C'est le coup porté par cette catastrophe à l'idée de progrès qui intéresse. D'autant plus que l'Europe, qui adorait s'autodétruire (une demi-douzaine de conflits majeurs entre 1850 et 1912), allait bientôt se surpasser. Le déclenchement de deux guerres mondiales, l'invention du génocide industriel et la mise au point de toutes les doctrines totalitaires achevèrent d'anéantir les promesses de l'ère du fer et du feu.

Depuis, s'est-on réconcilié avec une conception optimiste du progrès?

Par périodes, oui. Pendant les Trente Glorieuses, par exemple. Sinon, la mode songée est au catastrophisme. En 2012, on annonce pour 2112 « un grand silence », c'est-à-dire la disparition de l'humanité. C'est ce que rapporte Le Devoir après avoir effectué un sondage dont les résultats sont du plus noir pessimisme.

Parler d'avenir consiste dorénavant à dresser la liste des calamités possibles: nous les connaîtrons toutes. Et les pires seront provoquées par l'être humain, qui a échoué, détruit, saboté, et ne pourra que continuer à le faire - c'est ce qu'on raconte aux enfants et ils y croient, bien sûr. La science est discréditée, même si elle a donné 99% de la connaissance. La technologie de l'ère numérique inspire méfiance et mépris, alors que nous ronronnons dans l'ahurissant confort qu'elle procure. Évoquer le progrès est accueilli par les rires sarcastiques de ceux qui prétendent savoir où on va, alors qu'ils ignorent d'où on vient.

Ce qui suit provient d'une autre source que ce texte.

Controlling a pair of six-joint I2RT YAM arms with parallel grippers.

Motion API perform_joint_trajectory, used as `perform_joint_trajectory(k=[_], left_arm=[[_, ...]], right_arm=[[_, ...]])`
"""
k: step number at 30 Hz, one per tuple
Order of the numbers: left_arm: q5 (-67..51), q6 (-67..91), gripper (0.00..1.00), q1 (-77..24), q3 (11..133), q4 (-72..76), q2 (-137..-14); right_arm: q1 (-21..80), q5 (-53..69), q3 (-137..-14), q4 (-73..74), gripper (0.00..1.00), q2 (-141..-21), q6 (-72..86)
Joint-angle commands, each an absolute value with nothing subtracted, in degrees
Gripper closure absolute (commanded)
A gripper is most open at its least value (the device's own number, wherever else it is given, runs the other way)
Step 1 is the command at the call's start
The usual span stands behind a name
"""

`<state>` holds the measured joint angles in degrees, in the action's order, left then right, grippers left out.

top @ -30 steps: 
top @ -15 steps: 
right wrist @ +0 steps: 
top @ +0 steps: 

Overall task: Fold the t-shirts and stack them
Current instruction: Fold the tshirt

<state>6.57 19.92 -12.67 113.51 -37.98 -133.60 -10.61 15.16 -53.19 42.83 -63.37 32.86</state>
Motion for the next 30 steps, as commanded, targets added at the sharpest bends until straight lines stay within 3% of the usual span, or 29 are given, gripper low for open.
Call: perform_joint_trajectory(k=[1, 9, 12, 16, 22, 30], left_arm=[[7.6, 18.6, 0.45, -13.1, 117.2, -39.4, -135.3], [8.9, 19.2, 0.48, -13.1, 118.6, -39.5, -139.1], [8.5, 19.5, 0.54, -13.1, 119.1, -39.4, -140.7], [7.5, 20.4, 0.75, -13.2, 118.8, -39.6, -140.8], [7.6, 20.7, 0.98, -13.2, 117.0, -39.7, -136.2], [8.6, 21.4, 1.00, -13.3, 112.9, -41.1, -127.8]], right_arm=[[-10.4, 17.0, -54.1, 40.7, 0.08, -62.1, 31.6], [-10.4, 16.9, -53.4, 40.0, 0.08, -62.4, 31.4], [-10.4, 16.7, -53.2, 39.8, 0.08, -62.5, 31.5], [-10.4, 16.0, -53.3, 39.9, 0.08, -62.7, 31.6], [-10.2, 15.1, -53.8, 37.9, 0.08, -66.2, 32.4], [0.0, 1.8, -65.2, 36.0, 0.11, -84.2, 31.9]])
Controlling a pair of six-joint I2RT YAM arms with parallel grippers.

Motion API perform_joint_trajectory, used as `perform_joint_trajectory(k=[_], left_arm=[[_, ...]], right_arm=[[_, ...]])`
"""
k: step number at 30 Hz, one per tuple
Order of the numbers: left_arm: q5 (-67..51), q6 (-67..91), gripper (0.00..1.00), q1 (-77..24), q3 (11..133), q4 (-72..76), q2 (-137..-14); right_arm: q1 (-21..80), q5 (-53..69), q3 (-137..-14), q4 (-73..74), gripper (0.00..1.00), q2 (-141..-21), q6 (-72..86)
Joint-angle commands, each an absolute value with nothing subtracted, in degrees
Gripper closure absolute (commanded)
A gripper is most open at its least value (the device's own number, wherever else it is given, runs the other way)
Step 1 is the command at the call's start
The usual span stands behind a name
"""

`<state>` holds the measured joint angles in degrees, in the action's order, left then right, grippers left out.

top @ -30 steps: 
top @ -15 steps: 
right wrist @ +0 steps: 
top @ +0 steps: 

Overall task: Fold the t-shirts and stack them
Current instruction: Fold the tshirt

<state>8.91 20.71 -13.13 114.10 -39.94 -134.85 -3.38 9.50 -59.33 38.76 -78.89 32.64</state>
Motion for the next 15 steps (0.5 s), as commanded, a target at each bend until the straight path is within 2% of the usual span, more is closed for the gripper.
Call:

Le naufrage du jour est celui de la foi en l'intelligence de l'Homme, en son jugement et en sa résilience, lesquels ont pourtant maintenu l'espèce à flot depuis 200 000 ans. À la proue d'un Titanic contemporain, Rose et Jack ne seraient plus de flamboyants maîtres de l'univers, mais des êtres honteux de leur stupidité et de leur malfaisance.

C'est la pire insulte à ce que nous sommes vraiment.